• _What you are asked to do_: Copy out exactly the stretch of the listing below that begins at the line containing "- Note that" and ends at the line containing "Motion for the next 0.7", and copy nothing outside it.

• _Exercise data_:
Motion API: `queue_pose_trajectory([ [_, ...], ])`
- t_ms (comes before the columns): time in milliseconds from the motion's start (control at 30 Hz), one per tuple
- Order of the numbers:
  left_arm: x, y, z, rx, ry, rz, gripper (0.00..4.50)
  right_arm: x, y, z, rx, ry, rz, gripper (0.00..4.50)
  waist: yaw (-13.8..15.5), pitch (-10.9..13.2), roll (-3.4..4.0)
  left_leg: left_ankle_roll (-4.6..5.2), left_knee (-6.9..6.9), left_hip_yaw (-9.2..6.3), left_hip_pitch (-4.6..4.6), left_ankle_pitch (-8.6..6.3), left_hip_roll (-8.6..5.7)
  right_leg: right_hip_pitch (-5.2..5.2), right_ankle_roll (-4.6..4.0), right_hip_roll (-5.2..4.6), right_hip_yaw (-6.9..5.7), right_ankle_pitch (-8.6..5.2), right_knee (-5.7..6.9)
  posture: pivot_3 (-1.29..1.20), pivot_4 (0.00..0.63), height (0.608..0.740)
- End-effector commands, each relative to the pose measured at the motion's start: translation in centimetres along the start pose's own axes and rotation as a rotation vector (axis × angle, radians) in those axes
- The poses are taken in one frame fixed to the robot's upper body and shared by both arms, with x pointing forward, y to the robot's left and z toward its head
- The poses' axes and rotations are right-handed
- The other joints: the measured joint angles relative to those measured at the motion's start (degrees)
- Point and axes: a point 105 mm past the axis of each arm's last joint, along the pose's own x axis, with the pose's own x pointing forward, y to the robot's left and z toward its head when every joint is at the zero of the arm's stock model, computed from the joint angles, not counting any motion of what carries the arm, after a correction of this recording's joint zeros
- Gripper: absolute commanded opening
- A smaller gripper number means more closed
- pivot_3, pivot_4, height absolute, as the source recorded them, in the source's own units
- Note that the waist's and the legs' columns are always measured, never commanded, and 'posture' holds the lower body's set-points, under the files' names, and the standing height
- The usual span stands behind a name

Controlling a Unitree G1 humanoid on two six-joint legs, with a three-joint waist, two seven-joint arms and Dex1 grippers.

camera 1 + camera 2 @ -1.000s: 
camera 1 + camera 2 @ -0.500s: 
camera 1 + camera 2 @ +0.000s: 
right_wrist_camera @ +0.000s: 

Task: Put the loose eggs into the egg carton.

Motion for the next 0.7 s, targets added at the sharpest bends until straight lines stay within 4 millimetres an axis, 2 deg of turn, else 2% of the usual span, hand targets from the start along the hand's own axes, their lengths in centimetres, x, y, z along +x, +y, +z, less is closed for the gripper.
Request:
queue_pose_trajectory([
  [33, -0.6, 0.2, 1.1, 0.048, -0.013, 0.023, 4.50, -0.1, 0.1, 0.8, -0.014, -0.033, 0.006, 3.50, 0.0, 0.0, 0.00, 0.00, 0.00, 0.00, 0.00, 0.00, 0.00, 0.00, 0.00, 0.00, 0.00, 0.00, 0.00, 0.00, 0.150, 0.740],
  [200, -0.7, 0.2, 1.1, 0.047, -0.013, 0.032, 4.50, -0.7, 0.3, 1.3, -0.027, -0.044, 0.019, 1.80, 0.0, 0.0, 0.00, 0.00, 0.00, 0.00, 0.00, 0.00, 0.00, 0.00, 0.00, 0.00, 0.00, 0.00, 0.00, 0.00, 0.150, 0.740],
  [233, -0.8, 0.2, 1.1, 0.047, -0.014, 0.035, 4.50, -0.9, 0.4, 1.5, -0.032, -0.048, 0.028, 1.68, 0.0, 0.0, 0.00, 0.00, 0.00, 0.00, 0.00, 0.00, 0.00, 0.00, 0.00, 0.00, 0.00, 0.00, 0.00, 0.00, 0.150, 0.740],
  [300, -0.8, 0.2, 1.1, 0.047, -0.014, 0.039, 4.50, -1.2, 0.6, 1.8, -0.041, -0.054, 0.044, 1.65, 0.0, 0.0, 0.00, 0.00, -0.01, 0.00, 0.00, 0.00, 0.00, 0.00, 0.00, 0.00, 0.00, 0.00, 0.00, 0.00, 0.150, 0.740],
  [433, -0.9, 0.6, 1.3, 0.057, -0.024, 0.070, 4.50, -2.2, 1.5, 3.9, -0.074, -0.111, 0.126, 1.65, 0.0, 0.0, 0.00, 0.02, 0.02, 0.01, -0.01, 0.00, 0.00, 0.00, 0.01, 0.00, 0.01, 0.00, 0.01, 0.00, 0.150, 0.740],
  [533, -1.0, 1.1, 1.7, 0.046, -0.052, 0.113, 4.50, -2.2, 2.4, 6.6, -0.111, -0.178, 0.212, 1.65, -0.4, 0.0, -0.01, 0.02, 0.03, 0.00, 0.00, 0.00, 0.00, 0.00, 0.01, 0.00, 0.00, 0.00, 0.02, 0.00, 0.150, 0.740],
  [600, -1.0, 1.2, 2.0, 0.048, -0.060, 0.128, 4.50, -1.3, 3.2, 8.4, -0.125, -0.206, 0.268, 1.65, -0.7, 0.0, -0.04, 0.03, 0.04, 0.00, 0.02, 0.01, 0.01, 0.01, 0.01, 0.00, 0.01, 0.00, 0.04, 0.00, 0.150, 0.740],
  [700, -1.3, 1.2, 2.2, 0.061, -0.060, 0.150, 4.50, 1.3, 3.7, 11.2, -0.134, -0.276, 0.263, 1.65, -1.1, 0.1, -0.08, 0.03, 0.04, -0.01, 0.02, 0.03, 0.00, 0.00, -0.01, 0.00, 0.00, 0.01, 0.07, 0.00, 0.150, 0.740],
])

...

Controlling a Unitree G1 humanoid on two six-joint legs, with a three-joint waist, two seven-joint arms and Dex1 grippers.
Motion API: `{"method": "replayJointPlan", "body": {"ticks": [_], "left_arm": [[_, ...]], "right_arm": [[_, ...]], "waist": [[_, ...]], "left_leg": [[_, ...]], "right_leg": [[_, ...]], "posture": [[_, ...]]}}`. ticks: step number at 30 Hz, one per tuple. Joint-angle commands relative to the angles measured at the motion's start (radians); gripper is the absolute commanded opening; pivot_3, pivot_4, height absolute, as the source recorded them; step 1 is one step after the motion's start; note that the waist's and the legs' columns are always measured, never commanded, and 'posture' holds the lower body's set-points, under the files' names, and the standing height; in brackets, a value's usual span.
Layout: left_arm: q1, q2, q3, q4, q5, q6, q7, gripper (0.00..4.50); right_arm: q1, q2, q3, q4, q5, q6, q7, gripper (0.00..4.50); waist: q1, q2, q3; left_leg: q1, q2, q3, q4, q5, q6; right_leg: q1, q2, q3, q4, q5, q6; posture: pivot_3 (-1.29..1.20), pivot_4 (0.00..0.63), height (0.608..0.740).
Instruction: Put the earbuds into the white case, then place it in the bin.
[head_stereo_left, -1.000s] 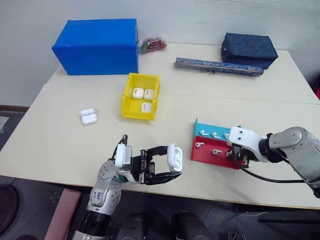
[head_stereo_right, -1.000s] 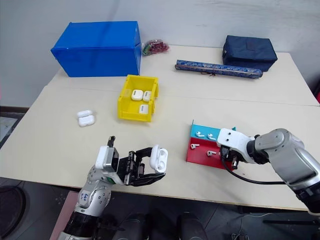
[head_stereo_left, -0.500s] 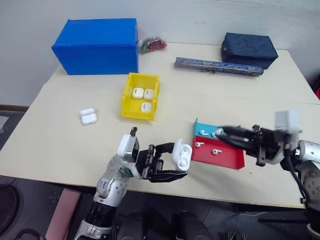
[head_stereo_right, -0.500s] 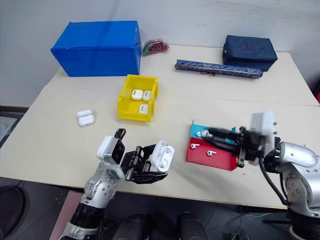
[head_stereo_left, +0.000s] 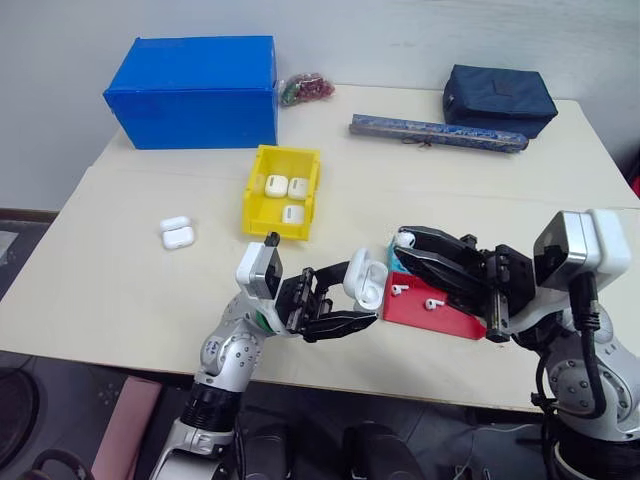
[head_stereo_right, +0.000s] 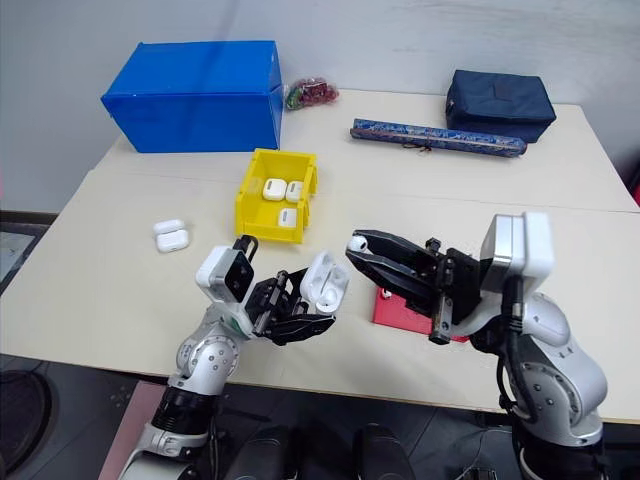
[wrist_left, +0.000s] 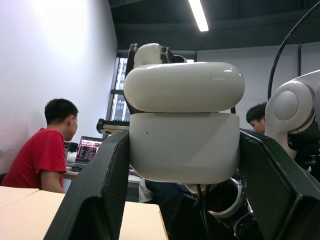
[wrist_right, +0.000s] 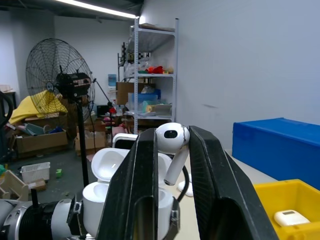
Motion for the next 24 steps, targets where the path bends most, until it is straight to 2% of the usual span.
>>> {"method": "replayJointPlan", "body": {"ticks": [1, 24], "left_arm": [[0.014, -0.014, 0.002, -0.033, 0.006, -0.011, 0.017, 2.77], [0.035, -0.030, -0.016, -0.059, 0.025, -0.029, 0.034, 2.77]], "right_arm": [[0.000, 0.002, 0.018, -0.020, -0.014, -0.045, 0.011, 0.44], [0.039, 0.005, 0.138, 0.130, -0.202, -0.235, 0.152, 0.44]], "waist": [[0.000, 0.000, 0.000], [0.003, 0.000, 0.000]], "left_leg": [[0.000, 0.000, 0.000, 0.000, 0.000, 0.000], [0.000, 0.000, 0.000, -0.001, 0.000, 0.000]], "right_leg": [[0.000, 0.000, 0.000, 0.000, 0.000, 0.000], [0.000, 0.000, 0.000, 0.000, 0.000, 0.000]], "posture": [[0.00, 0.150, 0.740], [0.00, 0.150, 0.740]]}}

• _Task result_:
- Note that the waist's and the legs' columns are always measured, never commanded, and 'posture' holds the lower body's set-points, under the files' names, and the standing height
- The usual span stands behind a name

Controlling a Unitree G1 humanoid on two six-joint legs, with a three-joint waist, two seven-joint arms and Dex1 grippers.

camera 1 + camera 2 @ -1.000s: 
camera 1 + camera 2 @ -0.500s: 
camera 1 + camera 2 @ +0.000s: 
right_wrist_camera @ +0.000s: 

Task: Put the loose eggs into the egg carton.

Motion for the next 0.7 s, targets added at the sharpest bends until straight lines stay within 4 millimetres an axis, 2 deg of turn, else 2% of the usual span, hand targets from the start along the hand's own axes, their lengths in centimetres, x, y, z along +x, +y, +z, less is closed for the gripper.

This brings the exercise to completion.